The award was established in 2008, with Deutsche Physikalische Gesellschaft (DPG), to honor Herbert Walther for his ground-breaking innovations in quantum optics and atomic physics, and for his wide-ranging contributions to the international scientific community.

Society Connection

Herbert Walther was a Fellow and volunteer, serving on several meeting committees and the Publications Council. He received the Frederic Ives Medal / Jarus W. Quinn Prize and Charles Hard Townes Medal.

Toptica Photonics AG, Berthold Leibinger Stiftung GmbH, Messe München International - LASER World of PHOTONICS, Tony and Jeannie Siegman, Joseph and Shirley Eberly, Gerd Leuchs, Marlan Scully, Wolfgang Ketterle, Peter Knight, Y. Ron Shen

About Herbert Walther

Walther was born on January 19, 1935 in Ludwigshafen/Rhein. He studied Physics at Ruprecht Karl’s University Heidelberg where he received his diploma in 1960 and his PhD two years later. He worked as a research scientist at the University of Hanover, at Laboratoire Aimé Cotton (CNRS) in Orsay, France and at the Joint Laboratory of Astrophysics in Boulder, Colorado, USA.

In 1971 he was appointed as professor at the Rheinische-Friedrich-Wilhelms-Universität Bonn, but then moved to the University of Cologne in the same year. In 1975 he was appointed Chair of Physics at Ludwig Maximilian’s University Munich until his retirement in March 2003. He is known for his work in plasma and laser physics. 

Walther was a Fellow, volunteer and the recipient of the 1990 Charles Hard Townes Medal and the 2003 Frederic Ives Medal / Jarus W. Quinn Prize.

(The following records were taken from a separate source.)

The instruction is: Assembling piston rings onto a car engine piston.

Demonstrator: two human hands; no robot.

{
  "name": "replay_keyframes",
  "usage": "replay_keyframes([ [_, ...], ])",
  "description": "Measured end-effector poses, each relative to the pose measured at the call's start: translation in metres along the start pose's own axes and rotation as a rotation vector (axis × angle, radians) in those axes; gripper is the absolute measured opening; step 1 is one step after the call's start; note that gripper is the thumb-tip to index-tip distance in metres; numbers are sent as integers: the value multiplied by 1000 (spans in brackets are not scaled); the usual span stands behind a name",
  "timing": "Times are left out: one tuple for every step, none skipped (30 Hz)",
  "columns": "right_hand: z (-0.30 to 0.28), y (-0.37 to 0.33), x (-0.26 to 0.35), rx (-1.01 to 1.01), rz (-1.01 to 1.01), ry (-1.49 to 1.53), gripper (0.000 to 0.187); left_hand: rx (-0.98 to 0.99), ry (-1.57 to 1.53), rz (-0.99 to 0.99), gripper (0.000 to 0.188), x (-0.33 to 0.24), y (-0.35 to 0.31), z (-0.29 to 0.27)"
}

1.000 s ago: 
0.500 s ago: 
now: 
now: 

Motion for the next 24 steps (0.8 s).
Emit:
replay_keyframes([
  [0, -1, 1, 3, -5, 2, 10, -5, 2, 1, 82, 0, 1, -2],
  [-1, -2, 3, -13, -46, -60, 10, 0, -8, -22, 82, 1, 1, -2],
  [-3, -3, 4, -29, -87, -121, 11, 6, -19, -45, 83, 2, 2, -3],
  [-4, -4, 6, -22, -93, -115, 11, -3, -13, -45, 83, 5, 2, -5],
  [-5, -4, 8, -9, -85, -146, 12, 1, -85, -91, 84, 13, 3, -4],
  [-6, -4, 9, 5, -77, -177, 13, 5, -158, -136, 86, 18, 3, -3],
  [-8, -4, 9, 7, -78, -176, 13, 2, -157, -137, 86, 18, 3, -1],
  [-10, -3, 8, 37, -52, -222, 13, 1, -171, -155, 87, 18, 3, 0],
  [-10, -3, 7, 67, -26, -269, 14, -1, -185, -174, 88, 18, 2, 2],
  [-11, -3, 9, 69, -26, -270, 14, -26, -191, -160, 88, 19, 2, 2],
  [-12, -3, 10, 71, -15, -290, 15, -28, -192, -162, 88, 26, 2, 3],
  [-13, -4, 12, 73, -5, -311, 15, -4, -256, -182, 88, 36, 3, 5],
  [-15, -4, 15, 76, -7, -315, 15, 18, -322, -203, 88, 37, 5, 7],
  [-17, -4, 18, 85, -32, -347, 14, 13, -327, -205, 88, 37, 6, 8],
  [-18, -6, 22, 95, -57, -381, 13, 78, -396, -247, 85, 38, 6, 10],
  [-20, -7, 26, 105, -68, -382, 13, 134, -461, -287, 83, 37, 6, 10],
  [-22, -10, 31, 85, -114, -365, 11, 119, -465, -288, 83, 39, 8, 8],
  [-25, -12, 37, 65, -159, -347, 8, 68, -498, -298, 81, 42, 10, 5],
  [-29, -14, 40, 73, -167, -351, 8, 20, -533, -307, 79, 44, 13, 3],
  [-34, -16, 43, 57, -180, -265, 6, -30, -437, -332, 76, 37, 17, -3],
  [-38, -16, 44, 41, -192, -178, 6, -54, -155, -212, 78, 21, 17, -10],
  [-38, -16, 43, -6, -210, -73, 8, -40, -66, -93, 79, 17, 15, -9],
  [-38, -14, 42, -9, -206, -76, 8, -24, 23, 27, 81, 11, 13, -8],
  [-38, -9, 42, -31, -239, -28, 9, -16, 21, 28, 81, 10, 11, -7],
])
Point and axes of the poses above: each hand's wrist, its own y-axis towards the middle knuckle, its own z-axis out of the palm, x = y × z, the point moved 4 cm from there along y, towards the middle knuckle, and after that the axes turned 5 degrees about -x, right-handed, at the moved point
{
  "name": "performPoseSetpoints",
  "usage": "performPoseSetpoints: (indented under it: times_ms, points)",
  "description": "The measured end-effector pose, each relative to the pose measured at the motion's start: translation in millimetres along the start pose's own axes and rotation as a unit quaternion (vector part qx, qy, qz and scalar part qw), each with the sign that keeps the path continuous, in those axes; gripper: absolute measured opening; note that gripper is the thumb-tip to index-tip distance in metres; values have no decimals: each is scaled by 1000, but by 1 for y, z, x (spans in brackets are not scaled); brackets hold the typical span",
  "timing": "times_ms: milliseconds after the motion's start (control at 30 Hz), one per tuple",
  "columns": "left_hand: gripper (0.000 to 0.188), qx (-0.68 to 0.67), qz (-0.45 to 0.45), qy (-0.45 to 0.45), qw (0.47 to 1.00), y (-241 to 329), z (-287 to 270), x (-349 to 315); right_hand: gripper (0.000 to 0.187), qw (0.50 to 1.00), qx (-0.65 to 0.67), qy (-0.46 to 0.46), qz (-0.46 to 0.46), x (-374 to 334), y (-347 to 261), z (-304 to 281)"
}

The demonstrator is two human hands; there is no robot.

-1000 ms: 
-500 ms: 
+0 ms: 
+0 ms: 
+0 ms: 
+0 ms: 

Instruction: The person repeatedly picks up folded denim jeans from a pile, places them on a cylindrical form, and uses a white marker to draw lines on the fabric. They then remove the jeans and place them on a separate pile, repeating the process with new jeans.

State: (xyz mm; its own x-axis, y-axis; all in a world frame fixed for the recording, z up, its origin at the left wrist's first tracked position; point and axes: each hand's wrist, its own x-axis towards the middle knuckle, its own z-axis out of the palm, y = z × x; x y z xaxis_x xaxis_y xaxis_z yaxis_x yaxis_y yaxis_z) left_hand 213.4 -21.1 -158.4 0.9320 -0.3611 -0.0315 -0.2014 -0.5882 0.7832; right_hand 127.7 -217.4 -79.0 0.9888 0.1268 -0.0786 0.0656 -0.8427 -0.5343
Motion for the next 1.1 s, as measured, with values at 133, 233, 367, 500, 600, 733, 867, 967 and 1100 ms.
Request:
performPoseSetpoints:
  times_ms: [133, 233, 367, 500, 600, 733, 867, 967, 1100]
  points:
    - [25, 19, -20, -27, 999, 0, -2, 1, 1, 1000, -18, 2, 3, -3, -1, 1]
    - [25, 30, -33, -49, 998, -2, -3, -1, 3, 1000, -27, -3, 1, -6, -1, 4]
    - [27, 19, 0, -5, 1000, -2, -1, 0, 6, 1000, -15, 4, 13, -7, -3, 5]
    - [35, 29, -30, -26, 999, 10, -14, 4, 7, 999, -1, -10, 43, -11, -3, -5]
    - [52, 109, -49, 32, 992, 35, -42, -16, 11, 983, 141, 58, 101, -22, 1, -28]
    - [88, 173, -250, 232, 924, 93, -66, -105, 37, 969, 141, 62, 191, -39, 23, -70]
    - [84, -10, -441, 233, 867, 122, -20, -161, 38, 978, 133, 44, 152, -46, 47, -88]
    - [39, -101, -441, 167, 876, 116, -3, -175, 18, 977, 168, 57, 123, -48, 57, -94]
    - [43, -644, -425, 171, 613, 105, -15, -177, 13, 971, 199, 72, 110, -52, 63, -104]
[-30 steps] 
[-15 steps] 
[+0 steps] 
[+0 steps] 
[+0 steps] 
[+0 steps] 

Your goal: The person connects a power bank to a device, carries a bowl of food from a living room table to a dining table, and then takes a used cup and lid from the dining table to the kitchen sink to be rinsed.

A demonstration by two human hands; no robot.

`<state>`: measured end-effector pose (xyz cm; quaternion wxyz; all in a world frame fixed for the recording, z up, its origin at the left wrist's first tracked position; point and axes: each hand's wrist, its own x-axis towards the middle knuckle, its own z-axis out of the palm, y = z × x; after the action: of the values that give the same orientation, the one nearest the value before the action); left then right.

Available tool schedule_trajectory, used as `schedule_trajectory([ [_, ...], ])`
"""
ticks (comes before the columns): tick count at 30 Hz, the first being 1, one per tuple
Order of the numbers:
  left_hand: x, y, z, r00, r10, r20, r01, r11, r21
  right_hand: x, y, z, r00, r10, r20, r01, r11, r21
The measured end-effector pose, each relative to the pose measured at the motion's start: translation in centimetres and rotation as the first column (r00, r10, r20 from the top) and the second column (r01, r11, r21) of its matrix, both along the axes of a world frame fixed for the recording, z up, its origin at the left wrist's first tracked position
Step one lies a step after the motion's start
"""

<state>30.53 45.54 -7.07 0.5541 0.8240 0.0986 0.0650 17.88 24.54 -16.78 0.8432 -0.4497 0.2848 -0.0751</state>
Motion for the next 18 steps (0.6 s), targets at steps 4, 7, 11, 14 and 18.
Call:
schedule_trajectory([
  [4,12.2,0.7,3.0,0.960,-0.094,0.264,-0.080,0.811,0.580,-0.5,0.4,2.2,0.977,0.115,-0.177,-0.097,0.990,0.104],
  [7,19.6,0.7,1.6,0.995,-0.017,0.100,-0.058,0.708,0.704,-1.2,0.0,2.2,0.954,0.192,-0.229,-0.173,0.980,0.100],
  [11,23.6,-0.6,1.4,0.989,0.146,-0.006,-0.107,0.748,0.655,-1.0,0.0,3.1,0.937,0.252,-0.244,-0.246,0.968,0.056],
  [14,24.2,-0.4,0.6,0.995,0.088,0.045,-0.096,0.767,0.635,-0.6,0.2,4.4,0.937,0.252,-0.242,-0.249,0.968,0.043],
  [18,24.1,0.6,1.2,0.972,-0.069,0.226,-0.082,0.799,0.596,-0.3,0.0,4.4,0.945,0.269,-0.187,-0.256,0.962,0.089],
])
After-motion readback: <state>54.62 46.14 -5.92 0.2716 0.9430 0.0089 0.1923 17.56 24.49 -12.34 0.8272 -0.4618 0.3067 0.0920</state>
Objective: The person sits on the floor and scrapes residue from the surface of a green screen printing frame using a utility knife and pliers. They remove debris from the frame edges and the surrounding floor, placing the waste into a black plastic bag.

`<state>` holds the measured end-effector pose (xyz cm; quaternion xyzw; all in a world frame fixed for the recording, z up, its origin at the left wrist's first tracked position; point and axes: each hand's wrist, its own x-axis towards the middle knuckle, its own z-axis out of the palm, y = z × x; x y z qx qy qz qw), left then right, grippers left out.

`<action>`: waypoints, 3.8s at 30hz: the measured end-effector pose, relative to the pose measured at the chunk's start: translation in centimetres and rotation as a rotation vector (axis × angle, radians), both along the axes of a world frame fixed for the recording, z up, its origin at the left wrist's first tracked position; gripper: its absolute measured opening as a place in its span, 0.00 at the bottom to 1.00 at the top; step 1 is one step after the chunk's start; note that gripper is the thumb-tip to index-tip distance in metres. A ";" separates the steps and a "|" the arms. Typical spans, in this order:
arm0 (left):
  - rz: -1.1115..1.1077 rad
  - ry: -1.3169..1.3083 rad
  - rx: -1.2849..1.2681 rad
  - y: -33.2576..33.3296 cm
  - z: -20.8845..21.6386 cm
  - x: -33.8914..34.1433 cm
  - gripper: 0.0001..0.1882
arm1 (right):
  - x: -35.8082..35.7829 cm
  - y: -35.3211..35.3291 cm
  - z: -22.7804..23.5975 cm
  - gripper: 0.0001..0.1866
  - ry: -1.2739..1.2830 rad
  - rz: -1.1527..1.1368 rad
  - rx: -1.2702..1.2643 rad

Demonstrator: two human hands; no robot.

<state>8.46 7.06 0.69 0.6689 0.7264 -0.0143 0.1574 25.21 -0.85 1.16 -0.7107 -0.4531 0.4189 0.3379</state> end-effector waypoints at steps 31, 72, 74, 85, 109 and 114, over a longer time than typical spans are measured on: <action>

He was the founding member of the Max Planck project group Laserforschung at the Max Planck Institute of Plasma Physics (IPP) in 1976. He was the founding member of the Max Planck Institute of Quantum Optics in 1981 and the director at the Max Planck Institute of Quantum Optics from 1981 till 2003. After retirement, he continued to serve as the leader of the Laser Physics Emeritus Group most actively involved in research. He died in Munich on 22 July 2006.